Plaintiff claims his ability to work is limited by worsening pain secondary to his impairments impacting his feet, calves, knees, pelvis, hips, low back, and his non-dominant, right hand.

B. Medical Evidence

The medical record includes treatment notes and records reviewed previously pursuant to Plaintiff's prior disability applications. Plaintiff's medical history is thoroughly discussed in ALJ Payne's 2010 decision and ALJ Palachuk's decision in this case.
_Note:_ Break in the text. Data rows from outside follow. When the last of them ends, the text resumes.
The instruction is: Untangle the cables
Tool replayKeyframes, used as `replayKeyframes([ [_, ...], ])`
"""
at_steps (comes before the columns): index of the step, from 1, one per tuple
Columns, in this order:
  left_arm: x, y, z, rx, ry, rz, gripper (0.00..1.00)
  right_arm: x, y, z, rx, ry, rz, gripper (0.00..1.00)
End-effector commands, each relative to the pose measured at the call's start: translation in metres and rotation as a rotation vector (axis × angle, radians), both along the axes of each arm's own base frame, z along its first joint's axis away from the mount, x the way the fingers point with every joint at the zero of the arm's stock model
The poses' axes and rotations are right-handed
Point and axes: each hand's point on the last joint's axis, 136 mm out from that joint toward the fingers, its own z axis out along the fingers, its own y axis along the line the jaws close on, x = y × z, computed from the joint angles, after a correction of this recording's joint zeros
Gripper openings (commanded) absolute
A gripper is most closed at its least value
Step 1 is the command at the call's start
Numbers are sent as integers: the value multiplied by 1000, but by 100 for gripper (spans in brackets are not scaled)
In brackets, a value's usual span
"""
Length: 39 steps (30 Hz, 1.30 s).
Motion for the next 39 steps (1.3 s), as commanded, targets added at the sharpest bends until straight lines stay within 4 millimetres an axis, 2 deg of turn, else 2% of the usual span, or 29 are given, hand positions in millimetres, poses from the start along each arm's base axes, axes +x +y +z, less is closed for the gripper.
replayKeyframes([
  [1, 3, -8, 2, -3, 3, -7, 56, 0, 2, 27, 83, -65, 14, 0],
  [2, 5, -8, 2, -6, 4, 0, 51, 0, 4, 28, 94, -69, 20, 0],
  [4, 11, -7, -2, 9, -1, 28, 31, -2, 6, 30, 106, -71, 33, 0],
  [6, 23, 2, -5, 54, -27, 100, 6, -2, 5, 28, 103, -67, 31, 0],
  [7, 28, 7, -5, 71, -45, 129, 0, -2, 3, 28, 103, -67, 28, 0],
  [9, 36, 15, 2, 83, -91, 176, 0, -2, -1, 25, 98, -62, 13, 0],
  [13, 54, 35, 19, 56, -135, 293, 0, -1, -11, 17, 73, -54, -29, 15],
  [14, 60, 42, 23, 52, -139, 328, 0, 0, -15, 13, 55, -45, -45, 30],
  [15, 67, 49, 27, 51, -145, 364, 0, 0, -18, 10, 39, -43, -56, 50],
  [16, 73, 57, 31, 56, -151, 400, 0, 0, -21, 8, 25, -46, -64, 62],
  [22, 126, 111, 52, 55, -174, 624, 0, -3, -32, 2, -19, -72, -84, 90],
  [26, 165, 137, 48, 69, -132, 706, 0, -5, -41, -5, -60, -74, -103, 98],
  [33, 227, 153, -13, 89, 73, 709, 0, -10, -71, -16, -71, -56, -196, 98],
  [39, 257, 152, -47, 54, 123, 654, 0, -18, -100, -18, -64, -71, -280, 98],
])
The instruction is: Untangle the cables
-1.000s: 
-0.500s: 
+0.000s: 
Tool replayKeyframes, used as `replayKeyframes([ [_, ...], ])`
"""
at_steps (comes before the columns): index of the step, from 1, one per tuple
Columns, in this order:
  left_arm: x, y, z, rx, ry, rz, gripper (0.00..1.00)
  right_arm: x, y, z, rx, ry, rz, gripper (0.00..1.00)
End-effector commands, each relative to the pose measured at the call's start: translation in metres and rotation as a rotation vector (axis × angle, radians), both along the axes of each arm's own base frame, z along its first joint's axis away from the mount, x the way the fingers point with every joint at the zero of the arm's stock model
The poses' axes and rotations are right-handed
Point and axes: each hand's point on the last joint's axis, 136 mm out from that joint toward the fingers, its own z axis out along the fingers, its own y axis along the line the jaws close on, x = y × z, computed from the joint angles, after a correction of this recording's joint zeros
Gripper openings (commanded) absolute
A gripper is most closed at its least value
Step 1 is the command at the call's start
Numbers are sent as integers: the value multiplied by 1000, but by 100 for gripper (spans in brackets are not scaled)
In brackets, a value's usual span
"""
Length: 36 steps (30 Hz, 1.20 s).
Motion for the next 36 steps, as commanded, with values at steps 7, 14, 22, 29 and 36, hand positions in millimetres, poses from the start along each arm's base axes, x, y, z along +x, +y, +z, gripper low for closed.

ALJ Payne's decision discusses that Plaintiff was diagnosed with Blount's Disease, an unusual bone disorder which causes the lower leg to turn inward ("intoeing"), at age 3 or 4 at Madigan Army Medical Center (Tr. 204). Plaintiff wears valgus unloading knee braces. (Tr. 419). Dr. Hutson testified at the administrative hearing that at 5 feet 9 inches in height and approximately 240 pounds, Plaintiff is considered obese. (Tr. 58).

Plaintiff was seen for his general health care needs at Group Health and Spokane Falls Family Clinic. In 2009 and again in 2011, Plaintiff underwent surgery on his right knee. (Tr. 254; 514-515, Operative Report of Miguel Schmitz, M.D.). The record also includes clinical records from Spokane Occupational & Hand Therapy, Summit Rehabilitation Associates, Northwest Orthopaedic Specialist, Schindler's Orthotic and Prosthetic Services, Providence Orthopedic Specialties, Star Physical Therapy and Rehabilitation, Alpine Orthopedic and Spine, and Houk Chiropractic Clinic. Plaintiff sought emergency room treatment at Deaconess Medical Center on 12/16/09 (pain), 1/8/2010 (pain), and 5/10/2011 (bleeding post knee surgery).

A consultative psychological evaluation was conducted on December 7, 2010 by Joyce Everhart, Ph.D. (Tr. 284-289). A consultative physical examination was performed by A. Peter Weir, M.D. on December 16, 2010 (Tr. 291-296).

The record also contains the reviews of non-examining state agency medical professionals, Jerry Gardner, Ph.D. (January 7, 2011, Tr. 305-317), Patricia Kraft, Ph.D. (March 8, 2011, Tr. 345), and Alfred Scottolini, M.D. (Tr. 346).

C. Commissioner's Findings

The ALJ found at Step 1 that Plaintiff had not engaged in substantial gainful activity since September 15, 2010, the date of Plaintiff's most recent SSI application. (Tr. 27).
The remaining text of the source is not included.